» Work task: If a line in the entries includes "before", show that line.

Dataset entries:
⟨
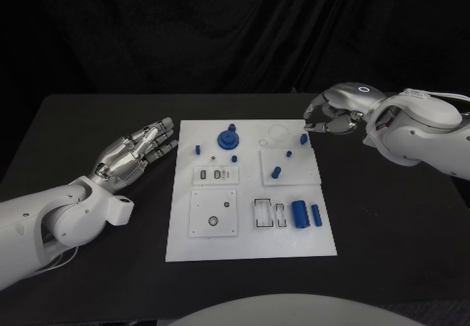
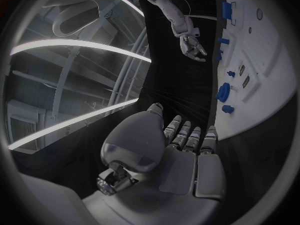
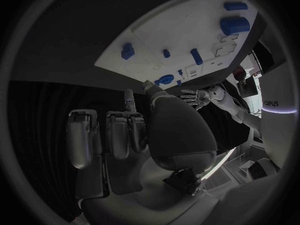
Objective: Assemble the parts on the task board
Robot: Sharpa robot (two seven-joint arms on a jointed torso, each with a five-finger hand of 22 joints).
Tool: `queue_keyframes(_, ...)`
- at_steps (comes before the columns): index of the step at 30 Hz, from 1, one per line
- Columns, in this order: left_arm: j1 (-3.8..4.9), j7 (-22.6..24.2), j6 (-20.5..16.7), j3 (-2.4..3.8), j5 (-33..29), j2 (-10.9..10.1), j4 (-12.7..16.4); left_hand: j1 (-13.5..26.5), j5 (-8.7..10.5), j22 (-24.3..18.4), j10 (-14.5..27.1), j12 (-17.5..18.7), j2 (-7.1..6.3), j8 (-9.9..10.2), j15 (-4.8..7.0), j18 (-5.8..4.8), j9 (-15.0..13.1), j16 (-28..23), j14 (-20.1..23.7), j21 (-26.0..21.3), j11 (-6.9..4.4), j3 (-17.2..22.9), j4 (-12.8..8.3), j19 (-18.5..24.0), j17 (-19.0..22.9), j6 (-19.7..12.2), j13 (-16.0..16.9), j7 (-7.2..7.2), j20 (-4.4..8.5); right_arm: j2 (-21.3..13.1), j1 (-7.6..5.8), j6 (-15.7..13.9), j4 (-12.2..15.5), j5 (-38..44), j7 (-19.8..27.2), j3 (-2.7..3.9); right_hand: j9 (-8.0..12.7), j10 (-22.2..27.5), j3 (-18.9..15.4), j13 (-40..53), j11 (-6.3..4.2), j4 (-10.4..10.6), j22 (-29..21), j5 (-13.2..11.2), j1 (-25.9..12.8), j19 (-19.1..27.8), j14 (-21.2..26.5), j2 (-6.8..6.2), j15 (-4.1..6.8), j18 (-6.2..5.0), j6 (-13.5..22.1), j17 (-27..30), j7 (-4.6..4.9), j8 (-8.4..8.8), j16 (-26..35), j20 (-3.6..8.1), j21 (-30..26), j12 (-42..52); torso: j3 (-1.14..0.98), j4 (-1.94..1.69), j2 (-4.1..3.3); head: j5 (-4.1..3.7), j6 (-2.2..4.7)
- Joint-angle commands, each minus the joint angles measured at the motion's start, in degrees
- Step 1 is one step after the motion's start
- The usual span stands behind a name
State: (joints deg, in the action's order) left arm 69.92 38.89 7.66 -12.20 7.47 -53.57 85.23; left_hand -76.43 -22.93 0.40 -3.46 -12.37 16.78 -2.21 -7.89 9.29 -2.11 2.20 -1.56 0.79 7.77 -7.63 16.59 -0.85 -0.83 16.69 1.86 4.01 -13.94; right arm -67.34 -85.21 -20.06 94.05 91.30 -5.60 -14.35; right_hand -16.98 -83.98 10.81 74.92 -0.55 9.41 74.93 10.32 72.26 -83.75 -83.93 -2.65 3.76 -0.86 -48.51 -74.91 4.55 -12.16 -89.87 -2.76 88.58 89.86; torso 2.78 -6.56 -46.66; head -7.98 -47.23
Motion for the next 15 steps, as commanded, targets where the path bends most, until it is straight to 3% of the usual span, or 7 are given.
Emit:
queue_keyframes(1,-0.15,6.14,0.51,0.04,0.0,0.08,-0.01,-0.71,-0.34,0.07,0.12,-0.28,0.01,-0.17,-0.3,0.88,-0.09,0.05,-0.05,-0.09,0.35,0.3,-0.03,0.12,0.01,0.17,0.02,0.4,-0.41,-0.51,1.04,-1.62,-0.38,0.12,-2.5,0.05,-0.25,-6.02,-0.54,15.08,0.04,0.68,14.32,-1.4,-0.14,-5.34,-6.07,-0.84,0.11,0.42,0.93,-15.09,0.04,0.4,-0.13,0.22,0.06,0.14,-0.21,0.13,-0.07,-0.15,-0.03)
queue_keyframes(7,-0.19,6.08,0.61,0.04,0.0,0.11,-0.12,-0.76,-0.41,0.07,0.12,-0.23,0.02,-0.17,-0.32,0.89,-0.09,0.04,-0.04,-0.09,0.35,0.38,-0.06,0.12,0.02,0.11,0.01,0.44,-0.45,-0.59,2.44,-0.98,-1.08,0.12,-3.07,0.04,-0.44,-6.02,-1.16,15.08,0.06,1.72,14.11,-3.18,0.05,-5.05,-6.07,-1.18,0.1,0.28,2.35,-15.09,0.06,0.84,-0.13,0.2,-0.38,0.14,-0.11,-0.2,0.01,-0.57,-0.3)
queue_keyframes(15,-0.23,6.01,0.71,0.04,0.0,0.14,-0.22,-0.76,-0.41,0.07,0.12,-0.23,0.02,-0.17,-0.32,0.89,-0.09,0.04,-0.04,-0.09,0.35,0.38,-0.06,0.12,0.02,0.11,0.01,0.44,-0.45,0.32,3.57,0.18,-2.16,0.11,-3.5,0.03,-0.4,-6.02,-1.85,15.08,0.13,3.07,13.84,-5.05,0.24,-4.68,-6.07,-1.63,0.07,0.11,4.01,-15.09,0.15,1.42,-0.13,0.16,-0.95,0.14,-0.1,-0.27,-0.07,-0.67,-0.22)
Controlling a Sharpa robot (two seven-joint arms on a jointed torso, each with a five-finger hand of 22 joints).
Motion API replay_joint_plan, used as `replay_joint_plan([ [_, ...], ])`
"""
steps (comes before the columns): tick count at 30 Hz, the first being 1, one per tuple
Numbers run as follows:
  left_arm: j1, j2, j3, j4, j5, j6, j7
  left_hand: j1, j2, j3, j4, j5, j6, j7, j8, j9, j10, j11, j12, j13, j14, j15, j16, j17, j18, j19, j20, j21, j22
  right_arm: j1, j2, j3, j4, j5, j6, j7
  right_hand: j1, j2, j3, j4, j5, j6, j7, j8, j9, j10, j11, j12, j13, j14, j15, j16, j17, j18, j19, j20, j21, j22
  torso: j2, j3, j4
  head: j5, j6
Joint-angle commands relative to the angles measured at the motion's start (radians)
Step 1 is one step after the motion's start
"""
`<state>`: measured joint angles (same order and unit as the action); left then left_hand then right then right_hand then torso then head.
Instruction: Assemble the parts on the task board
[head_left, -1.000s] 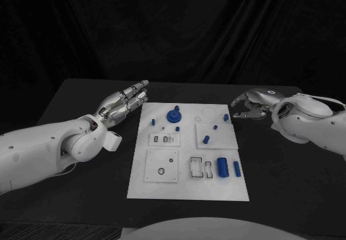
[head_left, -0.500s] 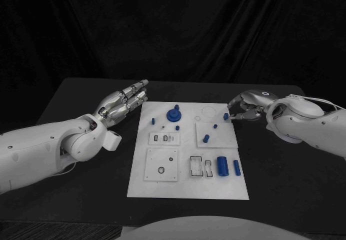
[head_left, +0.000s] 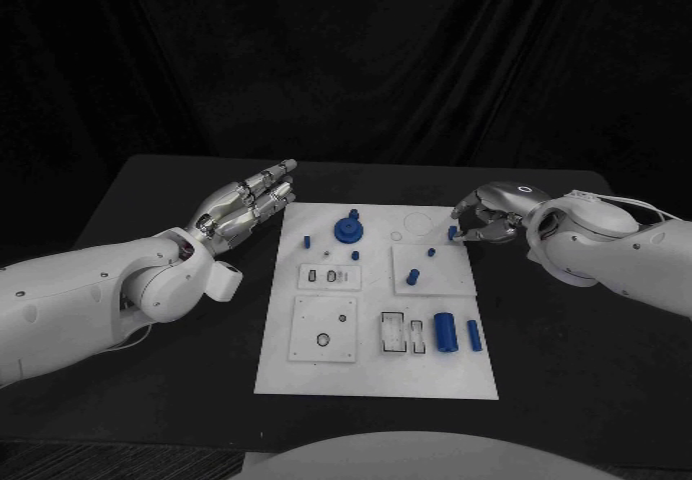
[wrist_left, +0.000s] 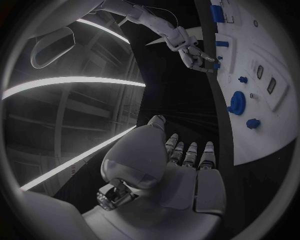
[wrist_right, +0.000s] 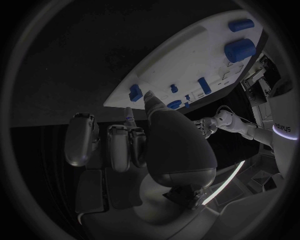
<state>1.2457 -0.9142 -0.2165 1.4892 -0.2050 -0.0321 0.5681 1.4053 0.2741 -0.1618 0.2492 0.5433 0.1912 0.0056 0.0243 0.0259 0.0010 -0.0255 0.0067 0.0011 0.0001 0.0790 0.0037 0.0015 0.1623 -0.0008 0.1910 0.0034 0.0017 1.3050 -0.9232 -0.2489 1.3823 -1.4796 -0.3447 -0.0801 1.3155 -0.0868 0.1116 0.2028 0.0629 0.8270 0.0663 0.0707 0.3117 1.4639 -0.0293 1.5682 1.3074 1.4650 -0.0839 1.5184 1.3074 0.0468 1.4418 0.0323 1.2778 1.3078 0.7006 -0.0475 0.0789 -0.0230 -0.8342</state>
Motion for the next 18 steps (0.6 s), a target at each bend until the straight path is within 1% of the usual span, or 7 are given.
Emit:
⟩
» Solution below:
- at_steps (comes before the columns): index of the step at 30 Hz, from 1, one per line
steps (comes before the columns): tick count at 30 Hz, the first being 1, one per tuple

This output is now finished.